INLINE and manually inlining produce different code
Mikolaj reported that he was seeing significantly different code generated in the case of an INLINE
pragma versus manually inlining. I haven't looked into what the cause it and this isn't necessarily problematic; this is just a reminder to look into what is happening.
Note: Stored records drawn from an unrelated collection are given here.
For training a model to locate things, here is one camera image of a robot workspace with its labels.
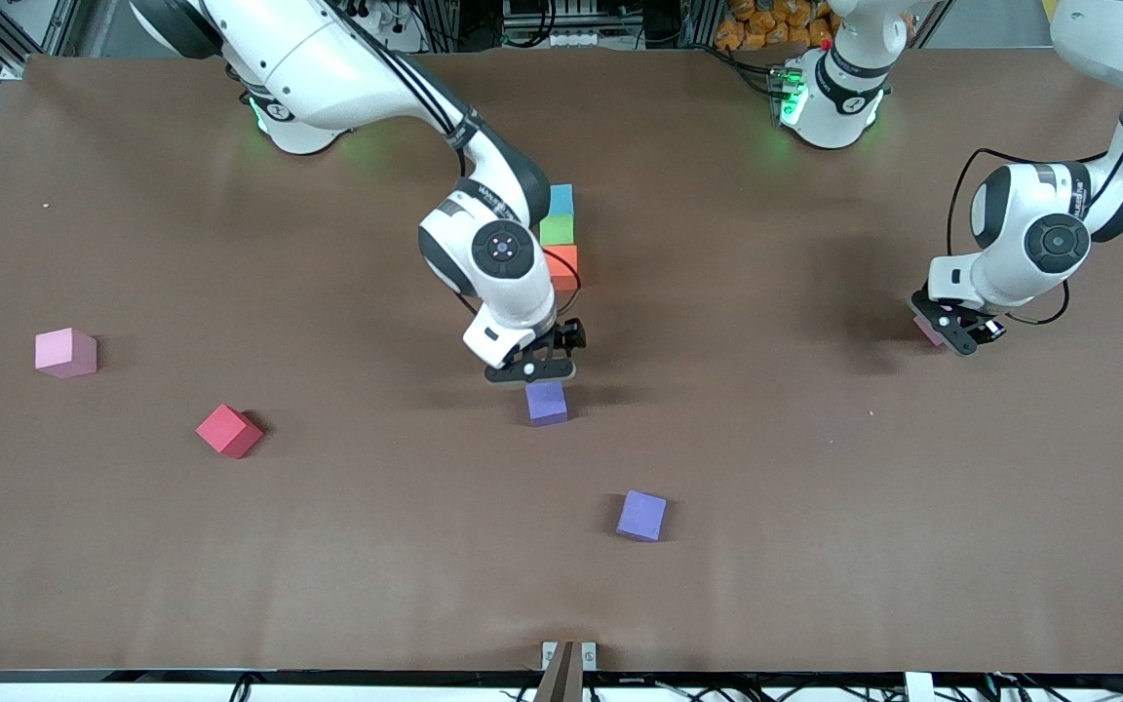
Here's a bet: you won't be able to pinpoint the purple foam cube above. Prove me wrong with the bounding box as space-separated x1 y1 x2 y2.
616 489 669 543
525 380 569 428

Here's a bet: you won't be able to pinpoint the orange foam cube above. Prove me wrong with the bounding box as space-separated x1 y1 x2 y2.
544 244 580 292

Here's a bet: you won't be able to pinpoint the brown table mat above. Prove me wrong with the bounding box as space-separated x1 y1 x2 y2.
0 47 1123 676

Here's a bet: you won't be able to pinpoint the red foam cube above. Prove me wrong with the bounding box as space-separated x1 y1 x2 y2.
196 404 265 460

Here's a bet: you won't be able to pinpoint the orange snack bags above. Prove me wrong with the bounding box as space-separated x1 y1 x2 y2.
717 0 840 52

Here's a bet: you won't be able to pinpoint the white power strip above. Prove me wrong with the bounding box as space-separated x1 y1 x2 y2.
352 0 426 55

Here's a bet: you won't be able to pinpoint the aluminium camera post with bracket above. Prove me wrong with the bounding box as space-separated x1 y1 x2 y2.
534 641 598 702

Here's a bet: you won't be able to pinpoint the aluminium frame profile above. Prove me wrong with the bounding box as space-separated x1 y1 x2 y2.
0 0 70 81
Edit, by Mikolaj: here is a minimal example:
-- ghc --make Main.hs -O1; ./Main +RTS -s -RTS
seqFrame2 :: [Int] -> IO ()
{-# NOINLINE seqFrame2 #-}
seqFrame2 l = do
let crux = attrFromInt
-- Total time 2.052s ( 2.072s elapsed)
-- but the following version is many times slower:
-- let crux = attrFromIntINLINE
-- Total time 7.896s ( 7.929s elapsed)
mapM_ (\a -> crux a `seq` return ()) l
main :: IO ()
main = seqFrame2 $ replicate 100000000 0
data Attr = Attr !Int --- the bang is essential
attrFromInt :: Int -> Attr
{-# NOINLINE attrFromInt #-}
attrFromInt w = Attr (w + (2 ^ (8 :: Int)))
fgFromInt :: Int -> Int
{-# INLINE fgFromInt #-} -- removing this INLINE makes it many times faster
-- just like the manually inlined version
-- and NOINLINE lands in between
fgFromInt w = w + (2 ^ (8 :: Int))
attrFromIntINLINE :: Int -> Attr
{-# NOINLINE attrFromIntINLINE #-}
attrFromIntINLINE w = Attr (fgFromInt w)
My guess is the inlining forced with INLINE is just broken in GHC 8.0.1 --- it omits some optimizations that ghc would normally do on manually inlined code, such as floating out common subexpressions.